From today's Japan Today:
A documentary film on double atomic-bomb survivor Tsutomu Yamaguchi, who was joked about on a BBC quiz show, will make its British debut this summer, with his eldest daughter hoping the screening will make people in the country and around the world more aware of the risks of nuclear power.
‘‘I was furious at first and it was difficult to forgive the BBC’’ for airing the ‘‘Q1’’ quiz show in December in which her father was called ‘‘the unluckiest man in the world’’ for experiencing both the Hiroshima and Nagasaki atomic-bombings in August 1945, Toshiko Yamasaki, Yamaguchi’s daughter, said Tuesday.
‘‘But then I thought about what my father would say about this. He would have said, why not ask everyone to watch this documentary so that people can have a better understanding of the effects of atomic weapons,’’ Yamasaki, 63, told a press conference at the Foreign Correspondents’ Club of Japan in Tokyo.

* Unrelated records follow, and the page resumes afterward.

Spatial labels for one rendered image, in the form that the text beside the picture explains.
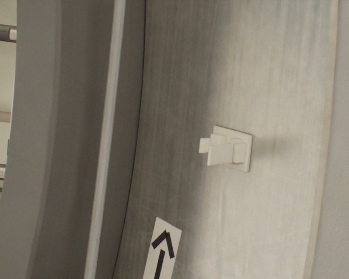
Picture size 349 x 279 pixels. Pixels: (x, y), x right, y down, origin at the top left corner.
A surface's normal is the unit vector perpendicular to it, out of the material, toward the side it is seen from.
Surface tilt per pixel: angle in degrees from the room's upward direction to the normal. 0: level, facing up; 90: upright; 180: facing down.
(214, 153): 91
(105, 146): 92
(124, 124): 91
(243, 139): 90
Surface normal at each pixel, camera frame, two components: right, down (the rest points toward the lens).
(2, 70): -0.11, 0.14
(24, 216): -0.72, 0.04
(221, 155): 0.76, 0.19
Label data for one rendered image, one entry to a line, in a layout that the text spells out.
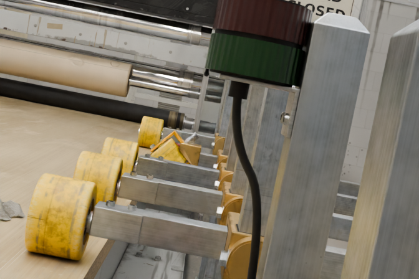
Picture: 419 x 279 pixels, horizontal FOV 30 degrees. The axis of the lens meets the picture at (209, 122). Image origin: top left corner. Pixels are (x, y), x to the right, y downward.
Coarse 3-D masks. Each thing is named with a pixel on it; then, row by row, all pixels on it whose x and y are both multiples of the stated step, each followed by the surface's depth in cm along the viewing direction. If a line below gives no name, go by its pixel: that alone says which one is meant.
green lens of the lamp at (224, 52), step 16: (208, 48) 49; (224, 48) 47; (240, 48) 46; (256, 48) 46; (272, 48) 46; (288, 48) 47; (208, 64) 48; (224, 64) 47; (240, 64) 46; (256, 64) 46; (272, 64) 46; (288, 64) 47; (272, 80) 47; (288, 80) 47
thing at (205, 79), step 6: (366, 0) 274; (366, 6) 274; (366, 12) 274; (360, 18) 274; (204, 72) 275; (204, 78) 275; (204, 84) 276; (204, 90) 275; (204, 96) 275; (198, 102) 275; (198, 108) 276; (198, 114) 276; (198, 120) 276; (198, 126) 276; (192, 132) 276; (180, 210) 278; (186, 210) 277
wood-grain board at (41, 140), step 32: (0, 128) 182; (32, 128) 196; (64, 128) 211; (96, 128) 230; (128, 128) 253; (0, 160) 134; (32, 160) 141; (64, 160) 150; (0, 192) 106; (32, 192) 110; (0, 224) 88; (0, 256) 75; (32, 256) 77; (96, 256) 82
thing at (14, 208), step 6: (0, 204) 90; (6, 204) 94; (12, 204) 94; (18, 204) 94; (0, 210) 90; (6, 210) 93; (12, 210) 93; (18, 210) 93; (0, 216) 90; (6, 216) 90; (12, 216) 92; (18, 216) 92; (24, 216) 93
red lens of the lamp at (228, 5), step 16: (224, 0) 48; (240, 0) 47; (256, 0) 46; (272, 0) 46; (224, 16) 47; (240, 16) 46; (256, 16) 46; (272, 16) 46; (288, 16) 46; (304, 16) 47; (256, 32) 46; (272, 32) 46; (288, 32) 47; (304, 32) 48
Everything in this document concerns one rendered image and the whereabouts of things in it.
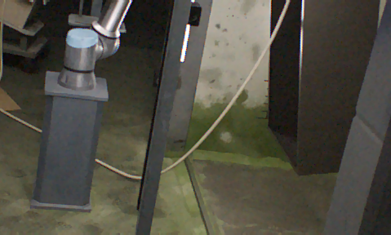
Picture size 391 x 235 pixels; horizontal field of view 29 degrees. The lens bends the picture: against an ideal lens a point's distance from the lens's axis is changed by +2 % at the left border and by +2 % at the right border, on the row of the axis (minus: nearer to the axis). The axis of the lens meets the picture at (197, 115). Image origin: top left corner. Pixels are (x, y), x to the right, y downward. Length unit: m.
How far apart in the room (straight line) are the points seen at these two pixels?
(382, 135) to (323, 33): 1.84
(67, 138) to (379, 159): 2.36
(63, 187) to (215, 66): 1.27
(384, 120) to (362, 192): 0.18
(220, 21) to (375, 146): 2.89
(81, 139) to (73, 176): 0.21
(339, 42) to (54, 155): 1.51
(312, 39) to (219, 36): 1.16
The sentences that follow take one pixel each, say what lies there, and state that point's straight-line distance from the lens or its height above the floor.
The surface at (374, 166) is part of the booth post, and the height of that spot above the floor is 1.29.
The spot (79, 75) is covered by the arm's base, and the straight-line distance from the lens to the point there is 3.77.
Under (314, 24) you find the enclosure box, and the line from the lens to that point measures 3.47.
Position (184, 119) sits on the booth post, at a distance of 4.68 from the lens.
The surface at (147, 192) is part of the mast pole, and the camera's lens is 2.68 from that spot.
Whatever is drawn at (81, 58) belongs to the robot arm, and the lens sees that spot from 3.75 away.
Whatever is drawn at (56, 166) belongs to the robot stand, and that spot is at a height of 0.24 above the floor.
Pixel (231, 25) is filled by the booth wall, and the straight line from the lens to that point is 4.54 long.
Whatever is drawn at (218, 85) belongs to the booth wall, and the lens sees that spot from 4.64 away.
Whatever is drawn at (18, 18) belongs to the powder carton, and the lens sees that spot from 5.88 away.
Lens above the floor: 1.89
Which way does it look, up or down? 20 degrees down
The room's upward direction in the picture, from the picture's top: 11 degrees clockwise
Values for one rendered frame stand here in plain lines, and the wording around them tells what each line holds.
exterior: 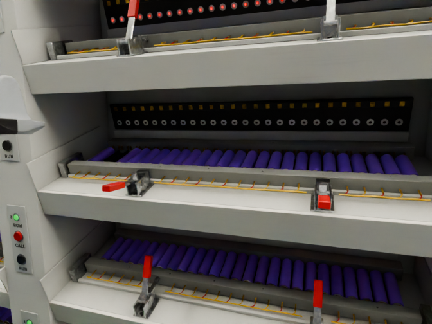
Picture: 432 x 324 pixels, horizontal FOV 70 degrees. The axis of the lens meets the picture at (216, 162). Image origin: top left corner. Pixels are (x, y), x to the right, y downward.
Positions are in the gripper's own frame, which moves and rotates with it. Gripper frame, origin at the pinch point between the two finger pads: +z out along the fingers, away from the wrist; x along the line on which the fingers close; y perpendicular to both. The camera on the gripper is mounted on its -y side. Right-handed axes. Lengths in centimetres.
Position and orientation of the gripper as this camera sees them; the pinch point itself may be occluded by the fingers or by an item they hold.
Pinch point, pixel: (21, 130)
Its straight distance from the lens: 42.8
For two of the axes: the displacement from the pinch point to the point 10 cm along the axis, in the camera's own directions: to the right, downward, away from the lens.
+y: 0.1, -10.0, -0.9
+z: 3.1, -0.8, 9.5
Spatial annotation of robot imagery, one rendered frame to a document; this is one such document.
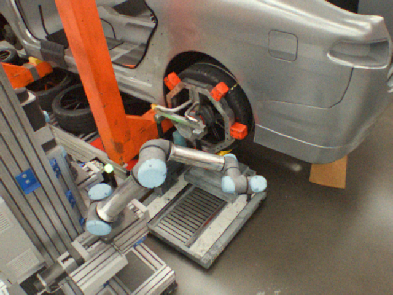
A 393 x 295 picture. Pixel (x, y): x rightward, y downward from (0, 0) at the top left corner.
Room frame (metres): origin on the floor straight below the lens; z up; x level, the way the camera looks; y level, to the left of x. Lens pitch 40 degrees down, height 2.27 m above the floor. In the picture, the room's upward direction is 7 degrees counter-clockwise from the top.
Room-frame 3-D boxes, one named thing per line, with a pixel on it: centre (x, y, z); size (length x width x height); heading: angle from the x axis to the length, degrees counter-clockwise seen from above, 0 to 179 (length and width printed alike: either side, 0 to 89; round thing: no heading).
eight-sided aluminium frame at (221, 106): (2.03, -0.04, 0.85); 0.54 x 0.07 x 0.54; 48
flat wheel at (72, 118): (3.15, 1.09, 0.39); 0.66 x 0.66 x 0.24
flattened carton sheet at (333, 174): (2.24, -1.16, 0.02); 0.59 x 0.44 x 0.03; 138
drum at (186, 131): (1.98, 0.01, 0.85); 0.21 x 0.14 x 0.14; 138
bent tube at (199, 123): (1.88, -0.03, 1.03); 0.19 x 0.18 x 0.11; 138
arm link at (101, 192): (1.24, 0.51, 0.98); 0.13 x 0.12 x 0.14; 1
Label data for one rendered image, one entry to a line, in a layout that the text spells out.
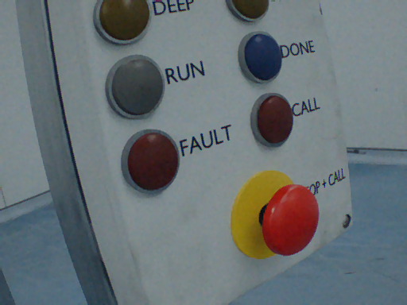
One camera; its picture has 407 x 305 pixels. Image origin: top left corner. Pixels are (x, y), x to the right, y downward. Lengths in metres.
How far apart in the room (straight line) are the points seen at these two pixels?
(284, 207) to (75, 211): 0.12
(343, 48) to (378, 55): 0.30
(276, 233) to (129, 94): 0.10
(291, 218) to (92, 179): 0.10
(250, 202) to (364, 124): 3.35
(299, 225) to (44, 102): 0.17
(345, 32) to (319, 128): 3.24
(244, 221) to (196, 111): 0.07
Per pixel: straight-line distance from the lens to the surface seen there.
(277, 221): 0.26
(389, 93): 3.46
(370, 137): 3.63
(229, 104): 0.27
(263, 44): 0.28
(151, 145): 0.24
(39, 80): 0.31
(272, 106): 0.28
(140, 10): 0.24
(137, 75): 0.23
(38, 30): 0.30
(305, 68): 0.31
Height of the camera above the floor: 1.05
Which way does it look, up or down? 13 degrees down
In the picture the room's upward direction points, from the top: 11 degrees counter-clockwise
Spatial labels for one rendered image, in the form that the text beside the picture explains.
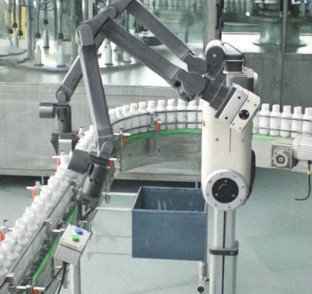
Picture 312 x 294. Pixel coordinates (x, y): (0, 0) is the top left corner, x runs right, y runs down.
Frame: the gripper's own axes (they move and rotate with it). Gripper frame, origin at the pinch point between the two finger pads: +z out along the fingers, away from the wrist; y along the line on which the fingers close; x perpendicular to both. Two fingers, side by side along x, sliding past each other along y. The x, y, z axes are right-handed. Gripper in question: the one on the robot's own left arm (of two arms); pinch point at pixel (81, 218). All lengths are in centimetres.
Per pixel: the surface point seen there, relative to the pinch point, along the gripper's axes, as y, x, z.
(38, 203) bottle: -19.6, -17.2, 9.2
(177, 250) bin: -74, 38, 29
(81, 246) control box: 3.4, 3.4, 7.9
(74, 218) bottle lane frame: -53, -6, 24
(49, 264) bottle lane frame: -12.2, -5.5, 25.7
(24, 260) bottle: 7.7, -11.8, 17.6
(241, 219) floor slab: -323, 93, 91
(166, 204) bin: -105, 28, 23
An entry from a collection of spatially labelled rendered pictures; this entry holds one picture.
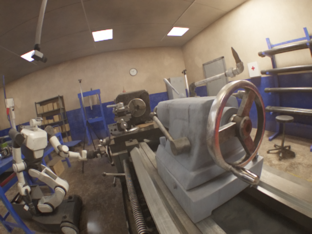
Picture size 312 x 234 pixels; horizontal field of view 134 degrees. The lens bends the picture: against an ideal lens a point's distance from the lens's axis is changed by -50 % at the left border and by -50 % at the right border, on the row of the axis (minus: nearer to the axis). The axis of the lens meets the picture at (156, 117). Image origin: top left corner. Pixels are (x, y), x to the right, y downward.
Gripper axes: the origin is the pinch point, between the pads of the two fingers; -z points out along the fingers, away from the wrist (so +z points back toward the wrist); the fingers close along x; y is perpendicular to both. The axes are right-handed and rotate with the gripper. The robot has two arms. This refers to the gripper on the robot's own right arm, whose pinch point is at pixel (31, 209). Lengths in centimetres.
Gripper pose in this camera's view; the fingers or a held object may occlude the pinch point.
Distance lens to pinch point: 169.6
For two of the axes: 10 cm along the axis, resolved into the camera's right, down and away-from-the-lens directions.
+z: 0.1, -10.0, 0.0
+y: 0.6, 0.0, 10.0
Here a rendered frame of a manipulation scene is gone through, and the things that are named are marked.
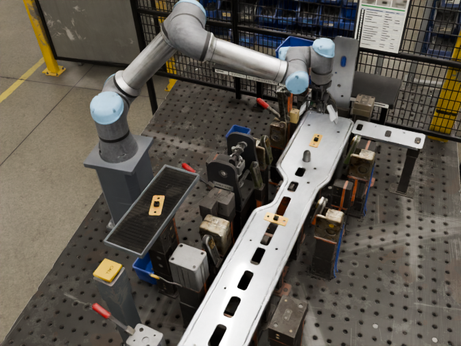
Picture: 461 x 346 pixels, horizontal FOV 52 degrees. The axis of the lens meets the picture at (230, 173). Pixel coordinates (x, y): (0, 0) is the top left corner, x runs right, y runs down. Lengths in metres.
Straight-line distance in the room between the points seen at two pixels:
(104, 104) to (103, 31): 2.52
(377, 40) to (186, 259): 1.38
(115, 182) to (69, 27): 2.67
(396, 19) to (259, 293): 1.35
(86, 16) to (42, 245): 1.97
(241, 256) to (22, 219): 2.06
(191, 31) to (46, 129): 2.67
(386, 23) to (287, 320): 1.40
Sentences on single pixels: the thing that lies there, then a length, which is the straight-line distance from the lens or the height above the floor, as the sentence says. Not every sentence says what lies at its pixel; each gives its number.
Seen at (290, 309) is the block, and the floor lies 1.03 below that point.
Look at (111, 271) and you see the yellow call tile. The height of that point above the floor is 1.16.
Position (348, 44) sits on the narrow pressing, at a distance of 2.04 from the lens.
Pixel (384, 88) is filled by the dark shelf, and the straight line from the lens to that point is 2.31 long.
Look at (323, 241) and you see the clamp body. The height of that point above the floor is 0.91.
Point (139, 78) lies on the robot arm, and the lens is 1.77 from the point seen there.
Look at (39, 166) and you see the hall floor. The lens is 3.72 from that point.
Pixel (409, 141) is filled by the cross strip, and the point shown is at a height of 1.00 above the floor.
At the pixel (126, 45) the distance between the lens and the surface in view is 4.19.
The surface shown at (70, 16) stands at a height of 0.58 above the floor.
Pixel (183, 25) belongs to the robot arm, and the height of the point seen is 1.60.
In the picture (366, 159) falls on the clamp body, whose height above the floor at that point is 1.04.
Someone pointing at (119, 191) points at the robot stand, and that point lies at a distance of 1.91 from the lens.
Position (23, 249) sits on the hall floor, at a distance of 3.19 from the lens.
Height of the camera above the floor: 2.28
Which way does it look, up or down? 44 degrees down
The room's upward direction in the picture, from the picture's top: 4 degrees counter-clockwise
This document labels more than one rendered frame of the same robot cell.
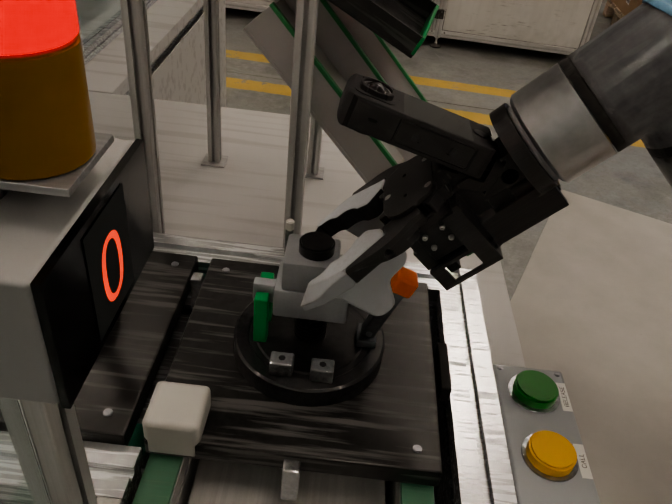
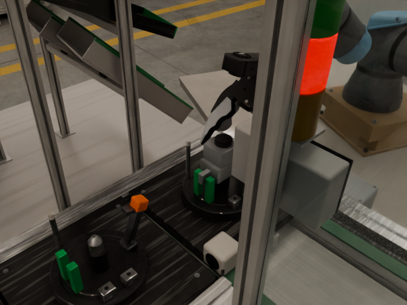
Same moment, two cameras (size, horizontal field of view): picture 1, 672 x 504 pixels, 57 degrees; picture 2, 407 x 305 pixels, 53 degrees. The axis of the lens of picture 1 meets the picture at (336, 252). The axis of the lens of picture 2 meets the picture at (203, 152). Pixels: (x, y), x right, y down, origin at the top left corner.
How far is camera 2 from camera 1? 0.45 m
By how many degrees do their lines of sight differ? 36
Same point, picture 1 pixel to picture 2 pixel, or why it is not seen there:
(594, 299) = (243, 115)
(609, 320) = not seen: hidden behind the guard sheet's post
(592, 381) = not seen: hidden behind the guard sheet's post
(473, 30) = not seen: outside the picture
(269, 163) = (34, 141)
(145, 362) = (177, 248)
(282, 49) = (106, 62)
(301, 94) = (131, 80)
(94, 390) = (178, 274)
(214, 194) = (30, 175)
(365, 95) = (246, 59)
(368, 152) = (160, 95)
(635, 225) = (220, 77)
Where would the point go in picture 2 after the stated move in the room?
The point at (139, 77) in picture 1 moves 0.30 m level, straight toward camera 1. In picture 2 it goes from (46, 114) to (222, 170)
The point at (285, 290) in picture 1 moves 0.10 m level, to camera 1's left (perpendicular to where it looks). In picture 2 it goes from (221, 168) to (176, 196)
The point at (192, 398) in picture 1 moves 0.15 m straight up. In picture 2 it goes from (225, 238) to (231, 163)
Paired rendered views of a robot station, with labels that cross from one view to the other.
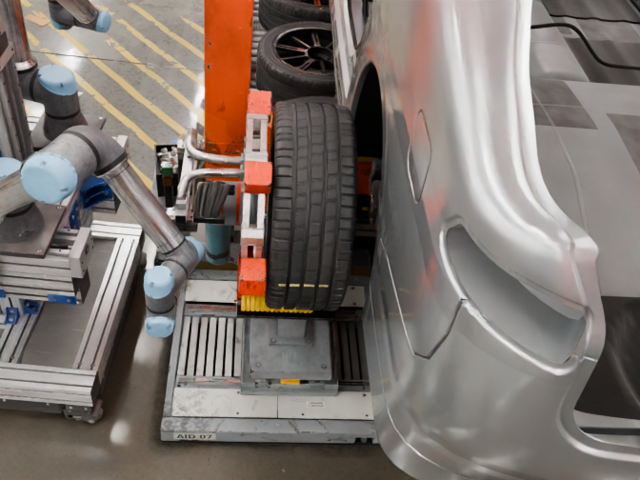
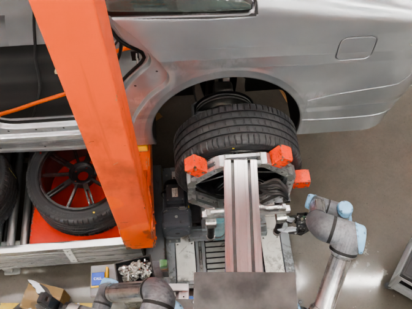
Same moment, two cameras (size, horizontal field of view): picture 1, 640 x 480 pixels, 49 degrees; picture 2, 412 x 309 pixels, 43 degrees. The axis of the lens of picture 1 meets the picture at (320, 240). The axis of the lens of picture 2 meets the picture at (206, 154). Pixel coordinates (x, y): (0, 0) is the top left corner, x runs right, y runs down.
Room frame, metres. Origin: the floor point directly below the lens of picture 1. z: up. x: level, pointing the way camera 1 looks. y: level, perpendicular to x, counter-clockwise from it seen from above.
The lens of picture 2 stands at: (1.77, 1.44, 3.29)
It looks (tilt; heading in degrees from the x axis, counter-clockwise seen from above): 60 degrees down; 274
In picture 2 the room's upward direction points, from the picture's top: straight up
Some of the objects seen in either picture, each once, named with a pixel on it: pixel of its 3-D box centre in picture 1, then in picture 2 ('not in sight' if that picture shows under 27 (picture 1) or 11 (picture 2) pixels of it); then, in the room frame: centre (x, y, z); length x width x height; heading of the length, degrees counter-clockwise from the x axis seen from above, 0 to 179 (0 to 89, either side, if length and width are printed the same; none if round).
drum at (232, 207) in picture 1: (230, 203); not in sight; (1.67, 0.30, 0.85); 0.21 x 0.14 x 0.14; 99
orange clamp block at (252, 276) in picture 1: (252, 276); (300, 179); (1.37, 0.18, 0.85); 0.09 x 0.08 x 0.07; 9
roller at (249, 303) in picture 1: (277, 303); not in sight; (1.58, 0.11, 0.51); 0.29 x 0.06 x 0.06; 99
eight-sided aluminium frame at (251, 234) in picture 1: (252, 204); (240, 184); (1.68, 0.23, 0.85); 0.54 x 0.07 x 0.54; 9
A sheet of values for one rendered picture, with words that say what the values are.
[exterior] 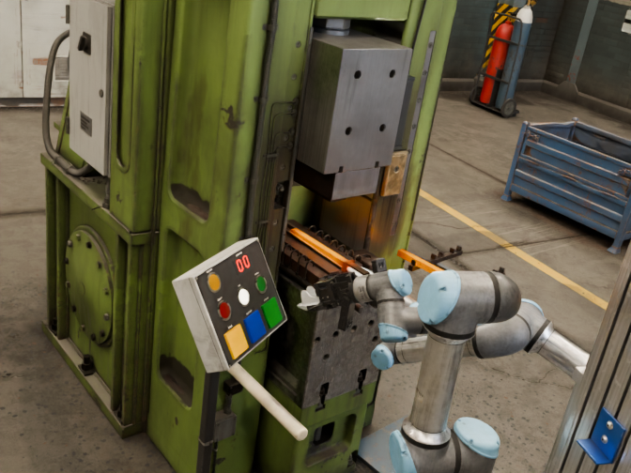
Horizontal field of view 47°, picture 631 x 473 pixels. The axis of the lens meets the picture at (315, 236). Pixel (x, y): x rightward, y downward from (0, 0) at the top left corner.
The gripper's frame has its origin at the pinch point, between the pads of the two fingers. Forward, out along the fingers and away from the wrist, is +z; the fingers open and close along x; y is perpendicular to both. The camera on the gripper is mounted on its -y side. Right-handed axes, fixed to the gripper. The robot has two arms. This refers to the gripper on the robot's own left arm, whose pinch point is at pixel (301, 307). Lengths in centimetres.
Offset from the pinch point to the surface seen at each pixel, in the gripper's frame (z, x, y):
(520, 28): 86, -767, 65
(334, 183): -4.2, -34.9, 28.7
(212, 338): 12.4, 27.3, 4.0
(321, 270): 14.8, -40.5, -0.5
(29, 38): 413, -328, 198
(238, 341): 10.4, 20.2, -0.3
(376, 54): -28, -42, 63
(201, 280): 11.1, 24.9, 20.0
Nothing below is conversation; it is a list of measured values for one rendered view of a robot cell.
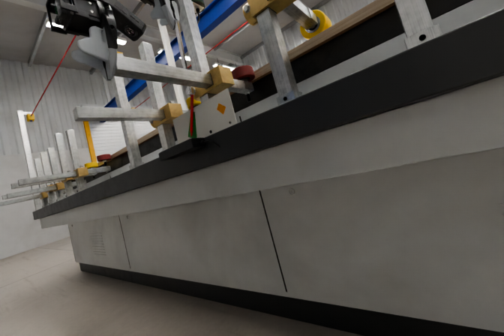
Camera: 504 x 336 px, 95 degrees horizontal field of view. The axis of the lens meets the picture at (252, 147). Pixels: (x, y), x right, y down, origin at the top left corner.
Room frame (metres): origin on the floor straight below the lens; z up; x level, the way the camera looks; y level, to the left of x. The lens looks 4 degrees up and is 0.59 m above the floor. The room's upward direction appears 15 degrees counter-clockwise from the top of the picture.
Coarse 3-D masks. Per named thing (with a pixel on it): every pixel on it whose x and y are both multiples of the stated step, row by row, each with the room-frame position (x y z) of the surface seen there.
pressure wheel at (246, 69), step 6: (240, 66) 0.72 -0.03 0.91; (246, 66) 0.72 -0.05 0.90; (234, 72) 0.73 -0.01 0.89; (240, 72) 0.72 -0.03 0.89; (246, 72) 0.72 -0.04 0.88; (252, 72) 0.74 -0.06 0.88; (234, 78) 0.73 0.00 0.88; (240, 78) 0.73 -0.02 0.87; (246, 78) 0.76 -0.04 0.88; (252, 78) 0.76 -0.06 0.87
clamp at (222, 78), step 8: (208, 72) 0.62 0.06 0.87; (216, 72) 0.60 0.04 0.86; (224, 72) 0.61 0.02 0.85; (216, 80) 0.61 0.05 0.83; (224, 80) 0.60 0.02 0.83; (232, 80) 0.63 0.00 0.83; (200, 88) 0.65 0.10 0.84; (208, 88) 0.63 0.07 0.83; (216, 88) 0.63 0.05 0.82; (224, 88) 0.65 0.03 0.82; (200, 96) 0.65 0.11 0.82
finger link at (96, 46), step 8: (96, 32) 0.39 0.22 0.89; (104, 32) 0.40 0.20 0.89; (80, 40) 0.37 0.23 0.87; (88, 40) 0.38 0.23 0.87; (96, 40) 0.39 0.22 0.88; (104, 40) 0.40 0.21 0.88; (80, 48) 0.37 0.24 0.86; (88, 48) 0.38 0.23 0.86; (96, 48) 0.39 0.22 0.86; (104, 48) 0.40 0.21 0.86; (112, 48) 0.40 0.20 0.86; (96, 56) 0.39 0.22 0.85; (104, 56) 0.40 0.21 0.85; (112, 56) 0.41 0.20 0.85; (112, 64) 0.41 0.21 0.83; (112, 72) 0.41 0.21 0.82
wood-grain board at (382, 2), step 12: (384, 0) 0.53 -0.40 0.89; (360, 12) 0.57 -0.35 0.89; (372, 12) 0.55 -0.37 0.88; (336, 24) 0.60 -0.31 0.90; (348, 24) 0.59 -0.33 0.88; (324, 36) 0.63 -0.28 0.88; (336, 36) 0.62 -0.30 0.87; (300, 48) 0.67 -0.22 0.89; (312, 48) 0.65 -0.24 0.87; (264, 72) 0.75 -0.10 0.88; (156, 132) 1.18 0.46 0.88
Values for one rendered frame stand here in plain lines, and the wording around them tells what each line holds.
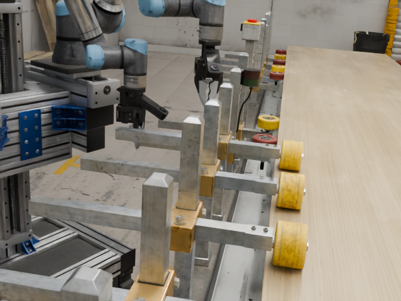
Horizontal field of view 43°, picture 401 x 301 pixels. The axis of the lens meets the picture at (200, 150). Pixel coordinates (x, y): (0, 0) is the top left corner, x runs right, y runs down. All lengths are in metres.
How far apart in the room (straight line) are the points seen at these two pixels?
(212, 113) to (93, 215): 0.36
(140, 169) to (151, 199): 0.51
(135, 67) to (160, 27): 7.94
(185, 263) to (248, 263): 0.50
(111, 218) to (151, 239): 0.27
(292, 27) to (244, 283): 8.16
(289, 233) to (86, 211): 0.37
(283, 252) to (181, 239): 0.18
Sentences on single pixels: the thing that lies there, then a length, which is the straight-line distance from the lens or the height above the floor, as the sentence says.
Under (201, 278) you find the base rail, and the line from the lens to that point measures 1.25.
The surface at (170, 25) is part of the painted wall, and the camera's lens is 9.53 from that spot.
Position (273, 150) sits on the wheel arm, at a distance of 1.37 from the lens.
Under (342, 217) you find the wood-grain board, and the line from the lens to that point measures 1.17.
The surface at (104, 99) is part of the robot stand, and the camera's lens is 1.90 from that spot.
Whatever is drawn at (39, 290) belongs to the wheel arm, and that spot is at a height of 0.96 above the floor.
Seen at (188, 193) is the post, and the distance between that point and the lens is 0.94.
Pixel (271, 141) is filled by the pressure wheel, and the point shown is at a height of 0.91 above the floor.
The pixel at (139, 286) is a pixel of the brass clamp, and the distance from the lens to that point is 0.73.
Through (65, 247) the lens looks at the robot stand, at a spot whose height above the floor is 0.21.
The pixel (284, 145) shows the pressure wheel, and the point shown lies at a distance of 1.36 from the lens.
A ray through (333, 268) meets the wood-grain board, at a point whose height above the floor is 0.90.
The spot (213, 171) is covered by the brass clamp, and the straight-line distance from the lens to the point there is 1.14.
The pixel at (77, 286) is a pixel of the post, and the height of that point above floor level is 1.13.
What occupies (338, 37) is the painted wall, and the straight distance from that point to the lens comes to 9.44.
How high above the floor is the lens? 1.38
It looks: 19 degrees down
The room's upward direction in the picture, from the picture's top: 4 degrees clockwise

According to Yamasaki, preparations are currently under way for the film ‘‘Twice Bombed: The Legacy of Yamaguchi Tsutomu,’’ produced by Hidetaka Inazuka, to make its British debut at a screening in London in mid-August.
The film depicts Yamaguchi’s antinuclear campaigning at the United Nations headquarters in New York among his other activities over the course of five years of filming, including his lecture to a group of American high school students visiting Nagasaki.
It also shows James Cameron visiting Yamaguchi in hospital in Nagasaki, 10 days before his death due to stomach cancer in January 2010 at the age of 93. During the meeting, Cameron said he would make efforts to make a film on atomic-bomb survivors, as Yamaguchi had hoped.
In the latest version of the film, Inazuka, who attended the press conference with Yamasaki, said he has added an extra two-minute interview with Yamaguchi, in which he expresses his opposition to nuclear power on his 91st birthday on March 16, 2007.
‘‘The bottom line is, there shouldn’t be nuclear (technology) in our world. As a former naval architect, I see our current technology and materials are not sufficient for the ‘peaceful use’ of nuclear energy, and as a result, accidents will continue to happen,’’ Yamaguchi says in the film in response to a question asking what he would like to convey the most.
Inazuka said he respected Yamaguchi for campaigning not just for the abolition of nuclear weapons but also against all kinds of nuclear power, even as some other Japanese atomic-bomb survivors made a clear distinction between them.
‘‘Now that the Fukushima nuclear crisis has happened, I am determined to tell the world Yamaguchi’s message,’’ he said.
Yamasaki said, ‘‘I remember that my father was always concerned about the fact that as long as nuclear energy exists on earth, there is always the possibility of fallout or a meltdown.’‘
It is time for the whole world, not just Japan, to once again recognize that nuclear power should be completely removed from the world, she said.
Yamaguchi, who worked as an engineer at the Mitsubishi Heavy Industries shipyard in Nagasaki, experienced the atomic-bombing of Hiroshima on Aug. 6, 1945, while on a business trip and the atomic-bombing of Nagasaki three days later after returning home.
After losing one of his sons in 2005, Yamaguchi began to actively tell his story, believing he had been kept alive to share his experience.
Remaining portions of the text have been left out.